• About this task: Please transcribe exactly, and only, the lines of the data below between the line holding "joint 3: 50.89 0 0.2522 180" and the line holding "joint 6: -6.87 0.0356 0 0", inclusive.

• Collected data:

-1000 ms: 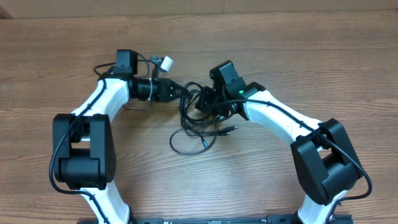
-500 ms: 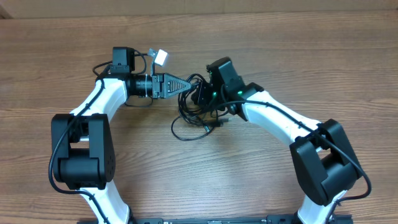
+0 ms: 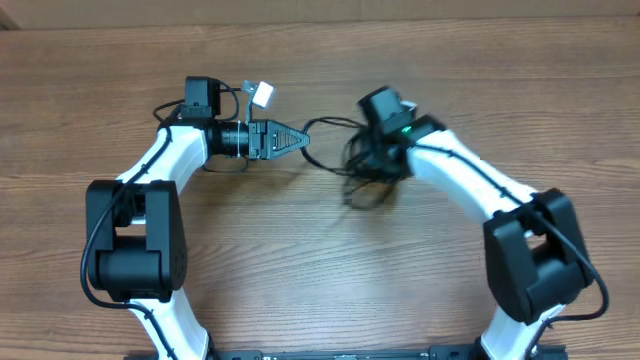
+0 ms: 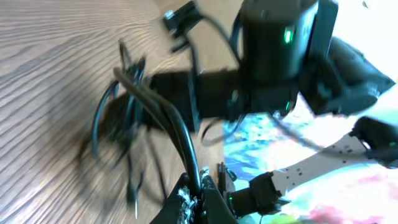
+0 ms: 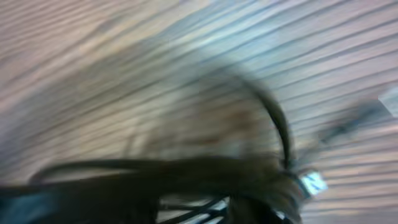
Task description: Untangle cables
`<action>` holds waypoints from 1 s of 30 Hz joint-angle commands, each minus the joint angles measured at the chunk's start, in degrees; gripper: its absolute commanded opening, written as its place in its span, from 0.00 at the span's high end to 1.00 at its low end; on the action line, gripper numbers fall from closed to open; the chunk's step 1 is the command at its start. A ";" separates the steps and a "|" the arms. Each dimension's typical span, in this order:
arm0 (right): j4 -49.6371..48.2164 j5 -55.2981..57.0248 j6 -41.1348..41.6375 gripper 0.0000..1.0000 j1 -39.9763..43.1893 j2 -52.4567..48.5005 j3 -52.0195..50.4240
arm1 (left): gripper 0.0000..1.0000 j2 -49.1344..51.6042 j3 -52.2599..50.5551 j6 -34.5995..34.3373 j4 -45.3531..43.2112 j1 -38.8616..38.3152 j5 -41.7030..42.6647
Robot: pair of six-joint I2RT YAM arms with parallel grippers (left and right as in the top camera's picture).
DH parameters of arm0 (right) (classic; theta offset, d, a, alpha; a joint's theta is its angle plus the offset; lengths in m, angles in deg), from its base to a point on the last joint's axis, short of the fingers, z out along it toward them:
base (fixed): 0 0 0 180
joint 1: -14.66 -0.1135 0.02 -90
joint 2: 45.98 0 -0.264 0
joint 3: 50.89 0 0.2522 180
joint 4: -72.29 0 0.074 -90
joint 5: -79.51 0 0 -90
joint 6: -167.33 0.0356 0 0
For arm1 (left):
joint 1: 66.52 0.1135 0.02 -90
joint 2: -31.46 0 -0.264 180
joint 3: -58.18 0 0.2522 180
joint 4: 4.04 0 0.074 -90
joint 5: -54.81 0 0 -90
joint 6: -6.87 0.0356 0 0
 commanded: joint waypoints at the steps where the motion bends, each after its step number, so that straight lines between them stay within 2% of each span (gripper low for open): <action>1: 4.07 5.35 -4.04 0.59 6.21 1.42 1.03 | 0.96 -0.22 1.27 1.44 1.73 3.65 -4.57; 5: 7.52 6.12 -4.96 0.56 10.54 1.42 0.42 | 0.96 -0.22 1.27 1.46 3.37 7.21 -6.58; 10: 10.12 8.74 -6.38 0.53 14.60 1.40 0.39 | 0.96 -0.22 1.27 0.85 6.05 11.61 -13.00; 13: 11.37 9.73 -6.40 0.51 16.68 1.38 0.39 | 0.96 -0.22 1.27 -2.10 6.80 13.86 -18.43; 16: 12.24 8.55 -6.36 0.48 18.43 1.38 0.39 | 0.96 -0.22 1.27 -8.11 7.15 14.97 -26.77; 19: 12.50 4.42 -7.67 0.44 19.02 1.38 0.39 | 0.94 -0.22 1.27 -9.31 7.78 14.49 -29.92; 23: 12.09 -1.57 -8.31 0.39 19.08 1.38 0.39 | 0.83 -0.22 1.27 -9.57 7.91 10.75 -33.09; 25: 11.72 -6.56 -8.48 0.39 19.08 1.38 0.39 | 0.69 -0.22 1.27 -10.45 7.91 8.13 -37.20; 30: 11.39 -22.23 -13.66 0.35 19.08 1.38 0.39 | 0.46 -0.22 1.57 -13.20 7.72 -0.74 -46.25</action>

• Solution to the problem:
joint 3: 50.89 0 0.2522 180
joint 4: -72.29 0 0.074 -90
joint 5: -79.51 0 0 -90
joint 6: -167.33 0.0356 0 0
For arm1 (left):
joint 1: 66.52 0.1135 0.02 -90
joint 2: -31.46 0 -0.264 180
joint 3: -58.18 0 0.2522 180
joint 4: 4.04 0 0.074 -90
joint 5: -54.81 0 0 -90
joint 6: -6.87 0.0356 0 0

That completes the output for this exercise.